# Is Tillie Over Weight?



## theshanman97 (Feb 19, 2012)

ive just weighted tillie but im not sure if shes overweight or not  shes 7lbs! :O can i tell some way or something :S im so confused lol x


----------



## Wicked Pixie (Oct 14, 2011)

Does she feel fat? Can you feel her ribs? She should feel lean and sleek under her fur, not squidgy. Weight is only a guide, you can tell by looking if she is too fat or not.


----------



## theshanman97 (Feb 19, 2012)

Wicked Pixie said:


> Does she feel fat? Can you feel her ribs? She should feel lean and sleek under her fur, not squidgy. Weight is only a guide, you can tell by looking if she is too fat or not.


ive felt and i can feel her ribs ect. but she does feel ever so slightly squidgy but only REALLY slightly and no she dosent look fat i just think im worrying lol x


----------



## Wicked Pixie (Oct 14, 2011)

7lbs isn't massive, many pure Chi's weigh this much. How tall is Tillie?


----------



## theshanman97 (Feb 19, 2012)

Wicked Pixie said:


> 7lbs isn't massive, many pure Chi's weigh this much.
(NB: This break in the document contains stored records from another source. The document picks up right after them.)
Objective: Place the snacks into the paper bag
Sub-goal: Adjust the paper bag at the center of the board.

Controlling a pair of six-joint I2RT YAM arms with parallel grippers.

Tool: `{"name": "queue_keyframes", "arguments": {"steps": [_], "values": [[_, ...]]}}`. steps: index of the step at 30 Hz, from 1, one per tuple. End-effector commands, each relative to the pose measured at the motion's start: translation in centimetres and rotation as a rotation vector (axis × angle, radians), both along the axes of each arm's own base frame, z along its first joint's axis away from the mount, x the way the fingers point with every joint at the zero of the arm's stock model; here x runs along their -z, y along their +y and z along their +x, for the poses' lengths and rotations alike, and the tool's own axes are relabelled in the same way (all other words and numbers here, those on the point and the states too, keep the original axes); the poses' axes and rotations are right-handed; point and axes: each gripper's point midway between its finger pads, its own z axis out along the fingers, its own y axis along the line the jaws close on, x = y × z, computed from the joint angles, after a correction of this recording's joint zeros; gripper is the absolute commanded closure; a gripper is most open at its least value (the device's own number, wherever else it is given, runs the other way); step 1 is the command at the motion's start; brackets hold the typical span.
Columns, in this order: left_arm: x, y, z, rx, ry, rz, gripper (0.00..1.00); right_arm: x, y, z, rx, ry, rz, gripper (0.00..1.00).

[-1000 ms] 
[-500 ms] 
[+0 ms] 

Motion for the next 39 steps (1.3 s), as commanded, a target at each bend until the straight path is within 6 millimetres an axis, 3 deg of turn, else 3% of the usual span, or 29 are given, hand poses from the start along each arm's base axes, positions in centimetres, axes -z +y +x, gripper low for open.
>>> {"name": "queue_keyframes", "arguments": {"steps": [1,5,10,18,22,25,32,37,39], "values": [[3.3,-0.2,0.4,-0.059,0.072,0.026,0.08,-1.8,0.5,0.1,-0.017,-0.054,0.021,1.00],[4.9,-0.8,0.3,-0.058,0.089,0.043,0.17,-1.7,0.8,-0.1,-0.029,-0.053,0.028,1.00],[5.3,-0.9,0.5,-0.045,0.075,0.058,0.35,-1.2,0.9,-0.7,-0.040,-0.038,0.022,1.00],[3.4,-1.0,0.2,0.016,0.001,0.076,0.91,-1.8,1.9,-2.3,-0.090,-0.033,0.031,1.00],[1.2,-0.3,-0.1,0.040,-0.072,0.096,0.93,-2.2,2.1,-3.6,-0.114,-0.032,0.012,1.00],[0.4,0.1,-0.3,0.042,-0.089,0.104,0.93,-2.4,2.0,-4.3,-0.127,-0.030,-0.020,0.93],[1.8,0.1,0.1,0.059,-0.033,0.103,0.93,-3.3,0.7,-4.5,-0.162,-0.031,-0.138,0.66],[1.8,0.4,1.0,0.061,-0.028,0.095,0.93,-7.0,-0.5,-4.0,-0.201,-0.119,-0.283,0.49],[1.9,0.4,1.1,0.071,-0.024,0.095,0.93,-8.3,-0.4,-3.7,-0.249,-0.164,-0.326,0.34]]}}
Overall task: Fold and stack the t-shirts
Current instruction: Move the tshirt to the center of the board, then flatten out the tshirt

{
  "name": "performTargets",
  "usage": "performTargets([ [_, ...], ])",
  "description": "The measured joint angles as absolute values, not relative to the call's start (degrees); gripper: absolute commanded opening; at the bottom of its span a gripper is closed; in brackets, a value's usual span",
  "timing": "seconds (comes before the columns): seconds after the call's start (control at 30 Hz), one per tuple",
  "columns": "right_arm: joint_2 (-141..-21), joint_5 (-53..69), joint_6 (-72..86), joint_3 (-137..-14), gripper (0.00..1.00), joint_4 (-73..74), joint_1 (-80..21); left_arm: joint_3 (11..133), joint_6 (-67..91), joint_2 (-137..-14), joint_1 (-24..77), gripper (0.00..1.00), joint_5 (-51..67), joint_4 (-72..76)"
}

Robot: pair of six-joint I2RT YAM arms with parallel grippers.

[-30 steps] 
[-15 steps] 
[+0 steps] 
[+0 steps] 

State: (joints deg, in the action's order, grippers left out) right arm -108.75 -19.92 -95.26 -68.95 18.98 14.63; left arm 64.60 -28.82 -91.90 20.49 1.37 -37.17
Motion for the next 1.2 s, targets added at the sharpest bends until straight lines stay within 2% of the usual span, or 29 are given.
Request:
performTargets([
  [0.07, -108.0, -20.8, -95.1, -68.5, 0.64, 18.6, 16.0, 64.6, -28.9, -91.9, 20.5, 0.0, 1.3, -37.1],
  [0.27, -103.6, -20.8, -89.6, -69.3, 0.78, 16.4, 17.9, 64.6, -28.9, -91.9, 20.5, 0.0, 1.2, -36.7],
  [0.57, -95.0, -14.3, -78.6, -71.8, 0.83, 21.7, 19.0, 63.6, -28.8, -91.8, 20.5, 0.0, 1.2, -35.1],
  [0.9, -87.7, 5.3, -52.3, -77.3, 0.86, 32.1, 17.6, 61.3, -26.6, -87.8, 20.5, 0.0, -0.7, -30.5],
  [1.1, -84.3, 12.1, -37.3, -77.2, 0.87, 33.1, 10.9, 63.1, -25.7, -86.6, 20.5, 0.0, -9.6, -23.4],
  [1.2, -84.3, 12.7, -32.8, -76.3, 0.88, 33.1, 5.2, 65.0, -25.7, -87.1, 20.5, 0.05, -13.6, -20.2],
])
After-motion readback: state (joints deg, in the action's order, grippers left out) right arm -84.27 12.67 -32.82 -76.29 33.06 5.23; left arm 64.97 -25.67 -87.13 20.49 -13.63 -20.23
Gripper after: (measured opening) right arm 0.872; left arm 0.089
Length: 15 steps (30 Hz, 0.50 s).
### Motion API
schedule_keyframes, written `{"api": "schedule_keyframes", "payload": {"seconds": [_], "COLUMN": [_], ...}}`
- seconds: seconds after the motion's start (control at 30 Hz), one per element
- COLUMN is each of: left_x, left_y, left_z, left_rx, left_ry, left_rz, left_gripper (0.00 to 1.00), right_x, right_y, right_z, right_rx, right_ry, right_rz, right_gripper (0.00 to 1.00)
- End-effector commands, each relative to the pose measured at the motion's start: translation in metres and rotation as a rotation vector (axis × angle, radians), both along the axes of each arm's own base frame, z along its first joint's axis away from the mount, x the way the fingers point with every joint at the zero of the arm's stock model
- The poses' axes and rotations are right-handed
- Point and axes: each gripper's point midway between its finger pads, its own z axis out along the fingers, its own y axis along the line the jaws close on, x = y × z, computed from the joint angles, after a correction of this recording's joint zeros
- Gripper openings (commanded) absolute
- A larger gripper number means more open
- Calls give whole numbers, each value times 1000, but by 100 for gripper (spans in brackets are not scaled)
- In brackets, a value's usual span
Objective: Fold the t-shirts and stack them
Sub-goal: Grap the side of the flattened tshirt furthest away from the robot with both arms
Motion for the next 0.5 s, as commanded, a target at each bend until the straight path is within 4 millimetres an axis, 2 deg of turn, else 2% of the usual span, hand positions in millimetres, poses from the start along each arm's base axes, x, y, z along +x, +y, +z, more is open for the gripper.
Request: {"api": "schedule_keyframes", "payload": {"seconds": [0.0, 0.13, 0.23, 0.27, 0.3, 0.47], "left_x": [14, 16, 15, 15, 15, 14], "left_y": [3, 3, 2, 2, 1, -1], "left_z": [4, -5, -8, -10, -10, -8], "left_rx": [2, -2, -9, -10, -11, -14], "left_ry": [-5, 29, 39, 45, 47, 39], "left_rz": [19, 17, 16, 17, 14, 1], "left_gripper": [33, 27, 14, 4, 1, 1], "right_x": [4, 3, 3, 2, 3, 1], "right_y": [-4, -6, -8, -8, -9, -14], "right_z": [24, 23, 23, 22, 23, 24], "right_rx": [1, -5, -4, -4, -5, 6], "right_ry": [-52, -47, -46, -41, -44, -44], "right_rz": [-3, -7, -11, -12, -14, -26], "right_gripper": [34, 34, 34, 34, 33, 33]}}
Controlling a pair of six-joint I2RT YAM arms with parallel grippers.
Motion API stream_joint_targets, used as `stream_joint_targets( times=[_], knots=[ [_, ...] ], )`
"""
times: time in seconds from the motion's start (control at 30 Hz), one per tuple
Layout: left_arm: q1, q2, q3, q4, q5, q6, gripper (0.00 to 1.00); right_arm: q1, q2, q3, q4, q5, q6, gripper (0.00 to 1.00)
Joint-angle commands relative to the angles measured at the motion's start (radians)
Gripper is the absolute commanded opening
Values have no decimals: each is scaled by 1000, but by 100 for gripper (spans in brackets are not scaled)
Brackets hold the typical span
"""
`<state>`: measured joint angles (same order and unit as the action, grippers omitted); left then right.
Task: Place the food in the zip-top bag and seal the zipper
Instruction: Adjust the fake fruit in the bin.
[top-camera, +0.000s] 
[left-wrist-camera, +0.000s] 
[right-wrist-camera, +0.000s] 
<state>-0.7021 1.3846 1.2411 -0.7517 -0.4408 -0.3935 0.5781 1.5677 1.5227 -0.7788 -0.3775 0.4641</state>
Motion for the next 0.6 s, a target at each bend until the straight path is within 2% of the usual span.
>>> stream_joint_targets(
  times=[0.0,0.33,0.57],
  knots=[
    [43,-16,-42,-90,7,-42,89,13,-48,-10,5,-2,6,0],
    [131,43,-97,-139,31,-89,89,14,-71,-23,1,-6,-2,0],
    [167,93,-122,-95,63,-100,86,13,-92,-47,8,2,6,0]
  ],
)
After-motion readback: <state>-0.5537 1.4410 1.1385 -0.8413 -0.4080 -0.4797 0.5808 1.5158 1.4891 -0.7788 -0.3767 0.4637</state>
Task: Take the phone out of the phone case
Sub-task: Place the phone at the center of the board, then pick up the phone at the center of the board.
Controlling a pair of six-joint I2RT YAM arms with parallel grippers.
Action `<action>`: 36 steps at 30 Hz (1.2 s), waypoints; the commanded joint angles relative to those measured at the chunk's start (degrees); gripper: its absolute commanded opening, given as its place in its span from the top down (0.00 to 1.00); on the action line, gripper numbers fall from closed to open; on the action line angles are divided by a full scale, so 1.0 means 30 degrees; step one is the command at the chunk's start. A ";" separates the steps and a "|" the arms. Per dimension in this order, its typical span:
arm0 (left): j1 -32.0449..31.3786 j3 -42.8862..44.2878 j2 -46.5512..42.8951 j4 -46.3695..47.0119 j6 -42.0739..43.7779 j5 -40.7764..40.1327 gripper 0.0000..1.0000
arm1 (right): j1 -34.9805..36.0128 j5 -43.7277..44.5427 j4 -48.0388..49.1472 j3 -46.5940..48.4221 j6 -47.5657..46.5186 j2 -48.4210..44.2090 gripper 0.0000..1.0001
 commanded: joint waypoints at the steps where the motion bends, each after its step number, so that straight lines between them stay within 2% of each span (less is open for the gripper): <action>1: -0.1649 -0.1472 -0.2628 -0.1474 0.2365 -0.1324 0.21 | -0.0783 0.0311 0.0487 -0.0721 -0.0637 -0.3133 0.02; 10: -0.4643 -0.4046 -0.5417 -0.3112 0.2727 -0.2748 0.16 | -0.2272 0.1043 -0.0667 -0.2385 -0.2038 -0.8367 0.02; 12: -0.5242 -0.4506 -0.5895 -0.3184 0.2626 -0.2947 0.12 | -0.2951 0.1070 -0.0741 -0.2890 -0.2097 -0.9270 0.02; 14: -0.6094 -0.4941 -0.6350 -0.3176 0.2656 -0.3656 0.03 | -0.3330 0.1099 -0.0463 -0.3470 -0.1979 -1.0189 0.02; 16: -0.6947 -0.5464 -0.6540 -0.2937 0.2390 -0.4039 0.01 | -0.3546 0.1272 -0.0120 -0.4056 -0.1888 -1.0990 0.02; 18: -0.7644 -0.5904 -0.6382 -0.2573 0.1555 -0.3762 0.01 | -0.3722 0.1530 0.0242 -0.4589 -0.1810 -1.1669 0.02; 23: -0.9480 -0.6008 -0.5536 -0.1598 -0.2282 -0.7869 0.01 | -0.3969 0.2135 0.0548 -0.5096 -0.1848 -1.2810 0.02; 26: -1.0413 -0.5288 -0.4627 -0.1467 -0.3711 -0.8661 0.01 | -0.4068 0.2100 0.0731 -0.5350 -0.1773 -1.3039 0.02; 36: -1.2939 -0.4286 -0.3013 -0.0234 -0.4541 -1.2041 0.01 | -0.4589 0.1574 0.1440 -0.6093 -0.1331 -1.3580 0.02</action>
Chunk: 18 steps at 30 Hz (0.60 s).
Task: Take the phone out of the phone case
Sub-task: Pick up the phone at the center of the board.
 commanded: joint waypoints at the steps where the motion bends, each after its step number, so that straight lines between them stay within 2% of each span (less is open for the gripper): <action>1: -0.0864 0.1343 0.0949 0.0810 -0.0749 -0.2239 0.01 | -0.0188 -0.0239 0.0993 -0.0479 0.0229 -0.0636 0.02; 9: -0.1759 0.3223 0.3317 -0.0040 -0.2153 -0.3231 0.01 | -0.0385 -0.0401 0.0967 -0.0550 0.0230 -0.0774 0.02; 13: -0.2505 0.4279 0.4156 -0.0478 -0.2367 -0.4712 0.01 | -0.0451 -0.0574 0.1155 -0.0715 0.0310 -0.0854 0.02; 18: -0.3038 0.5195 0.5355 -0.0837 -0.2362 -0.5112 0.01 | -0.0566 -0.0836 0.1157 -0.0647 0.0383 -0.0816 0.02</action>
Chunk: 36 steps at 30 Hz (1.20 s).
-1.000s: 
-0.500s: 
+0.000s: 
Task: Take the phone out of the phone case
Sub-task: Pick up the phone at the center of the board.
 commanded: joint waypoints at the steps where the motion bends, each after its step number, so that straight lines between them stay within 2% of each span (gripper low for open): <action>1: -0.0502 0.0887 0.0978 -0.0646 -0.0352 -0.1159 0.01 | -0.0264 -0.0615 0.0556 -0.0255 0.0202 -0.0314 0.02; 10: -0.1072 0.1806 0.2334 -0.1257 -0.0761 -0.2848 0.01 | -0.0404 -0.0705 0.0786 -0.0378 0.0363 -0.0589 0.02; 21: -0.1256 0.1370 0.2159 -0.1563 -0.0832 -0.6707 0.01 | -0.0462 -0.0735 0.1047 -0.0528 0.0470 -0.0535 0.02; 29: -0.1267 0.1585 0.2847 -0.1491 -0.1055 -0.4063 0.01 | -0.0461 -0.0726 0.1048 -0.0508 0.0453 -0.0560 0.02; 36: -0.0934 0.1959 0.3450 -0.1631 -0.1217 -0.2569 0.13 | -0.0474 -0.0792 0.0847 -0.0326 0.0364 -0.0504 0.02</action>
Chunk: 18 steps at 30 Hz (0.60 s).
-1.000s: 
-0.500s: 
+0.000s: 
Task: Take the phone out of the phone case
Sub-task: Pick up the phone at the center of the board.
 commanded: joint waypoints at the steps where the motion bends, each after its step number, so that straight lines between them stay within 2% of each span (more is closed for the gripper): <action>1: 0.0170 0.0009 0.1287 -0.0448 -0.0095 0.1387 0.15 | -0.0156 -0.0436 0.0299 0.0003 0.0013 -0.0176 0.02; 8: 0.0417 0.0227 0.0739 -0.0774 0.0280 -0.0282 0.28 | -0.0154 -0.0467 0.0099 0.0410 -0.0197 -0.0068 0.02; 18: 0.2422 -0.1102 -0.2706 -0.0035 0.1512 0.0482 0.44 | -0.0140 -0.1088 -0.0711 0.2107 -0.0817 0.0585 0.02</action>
How tall is Tillie?


the last time i checked (About a week ago) she was 7.6 inches x


----------



## woodard2009 (Aug 4, 2010)

My chi is about 7 lbs & has a nice hour glass figure.


----------



## theshanman97 (Feb 19, 2012)

woodard2009 said:


> My chi is about 7 lbs & has a nice hour glass figure.


yeah i just always hear 2 to 6lb lol and that just get stuck in ya head  x


----------



## Huly (Mar 5, 2012)

My two are 6.7lbs but they are all muscle. I can feel their ribs and they have a waist line. Hour glass shape.


----------



## svdreamer (Feb 20, 2010)

Lexxi has a beautiful shape, no fat at all, and she weighs 8 pounds. Don't get hung up on a number you think (or hope) they will be. Just look at each individual dog and see what's the best weight _for them_.


----------



## Charlotte~ (Apr 5, 2011)

theshanman97 said:


> yeah i just always hear 2 to 6lb lol and that just get stuck in ya head  x


Thats just the KC weights. I thought Tillie is a mix anyway? You might expect her to be a bit bigger too because she has slightly bigger breeds mixed in.


----------



## Chihuahuasloveme (Jan 8, 2010)

Take a side shot of her maybe?


----------



## KrystalLeigh (Aug 17, 2011)

Definitely don't think she's fat because of her weight! That weight might be the perfect weight for her. Odie's under 5 pounds, but that's only because she's a small girl. If you can feel her ribs and she has a "waist", is eating quality food and getting lots of exercise, I wouldn't worry about it. Ask your vet about it next check up.


----------



## ~LS~ (Oct 29, 2011)

Shannon, you can post some pictures of Tillie from the top and from the side,
that way I'll be able to help answer your question better, you can also compare her to this chart...


----------



## thatrandomgirl (Mar 4, 2012)

Haha, beat me to the diagram, LS. Those are very useful to use- I use them with both my dog and horse.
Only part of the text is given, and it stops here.